I am going through old journal entries and found this. I wrote this in California at the end of summer 2010...while living in an RV in Ocean Beach, San Diego...it was an intense journey in which all barriers between fantasy and fiction dissolved. (FYI: Mordemus and Paetreyl are characters in my novel)
Disclaimer: any viewpoints insinuated in this piece may or may not represent where and who I am now, in 2014. My life is far different then it used to be...but I still have times as a writer when fiction and reality are completely blurred so I find my experiences in 2010 pretty fascinating.
What is there to say?
I was brought to my knees and surrounded by love. Awed by it, as I rocked back and forth on a green lawn of a park in Ocean Beach, and wept. I could hardly breathe. Then I stopped breathing. My physical body disintegrated. I stopped existing. The fertility goddess, the Queen of Everything, clutched me to her bosom, nestled me within her womb. The air shimmered with the rainbow music of my soul My throat opened into a wide, colorful spinning hole, a portal between all worlds. Mordemus wielded the Dawnbreaker, his crystal sword, and sliced away all the fear, he took away every concern, he protected me from all deviance. I felt secure while I floated in a sea of pulsating bright light, emboldened with the stern strength of my greatest guardian. That's when I saw the Manchild come, the seraph spoken of in Ancient Prophecy: my little one, Paetreyl. He was swollen with power, aching with love. A golden shadow, darkness with twinkles. I recognized him and my breath caught in my throat with a sob. I reached out to him, and he reached back and together we became One, in a way that has not happened in years.
“The Collective yearns for thee!”
Paetreyl and I rested together in the womb of the Goddess for what seemed like eternity. Together we worked through our karma, TOGETHER, we toured the beauty of our wild soul. For yes, it is indeed true: we share a soul together. I see this so clearly now. It is why we are connected with each other and can communicate, despite the distance of our two worlds. We blended and words falter; it was beyond ecstasy. I have never felt such love in all my life directed towards me by another being, whom I love just as completely. We are One. He is the other half of my soul. This I've always known, but now it is imprinted upon my heart as truth.
I will never forget it. I will never forget the way my throat opened to a huge spinning hole that spewed nothing but pure creativity and love. I will never forget the openness I felt there. It was better then anything, the huge gaping hole in my throat, spinning and spinning. I saw how it is my divine duty to nurture this open throat. The open throat felt so amazingly wonderful. I nestled deep inside the Womb-Tomb of the Goddess; and died. I did not care; it was all so beautiful, so so lovely. I lost it. Who I thought I was, my plans for my life, where I wanted to be or go. It was all gone, vanished in that loving embrace of the Queen of Everything. The Queen of Everything in my story, is in my life. The story took me, claimed me as its own. I gave my soul over to the Queen. I knelt and worshiped Her like I never have before. Paetreyl and I both serve the Goddess. I saw this clearly, like I was finally looking through a clean window after years of squinting to see what was on the other side.

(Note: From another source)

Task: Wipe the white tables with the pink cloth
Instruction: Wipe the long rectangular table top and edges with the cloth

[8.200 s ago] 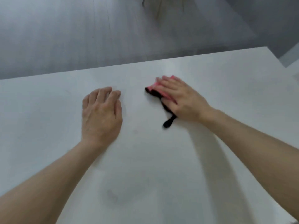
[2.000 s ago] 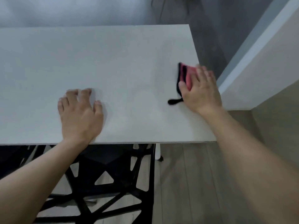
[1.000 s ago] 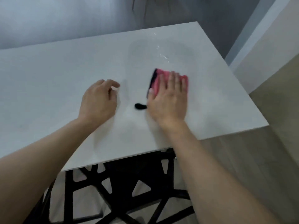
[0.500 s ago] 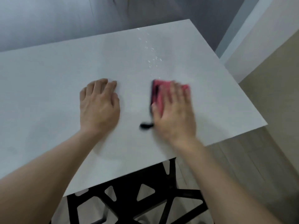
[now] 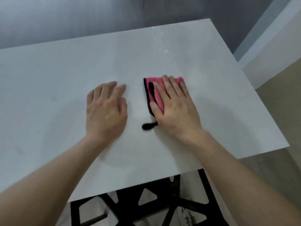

So much became self-evident to me. I am in love. Absolutely in rapture! With Paetreyl, with the Queen, with my sanga, and with my purpose in life. The Queen of Everything gave me my divine purpose: I am to nurture my open throat. I am to keep it spinning. So that's why I share all this with you, unflinching, unafraid. I have my guardian Mordemus the Dawnbreaker at one side, and the Manchild Paetreyl at the other. There is nothing you can say to me which will hurt me. It is what it is. Take this story for what you wish. My mission is simply to express it. That is my satisfaction.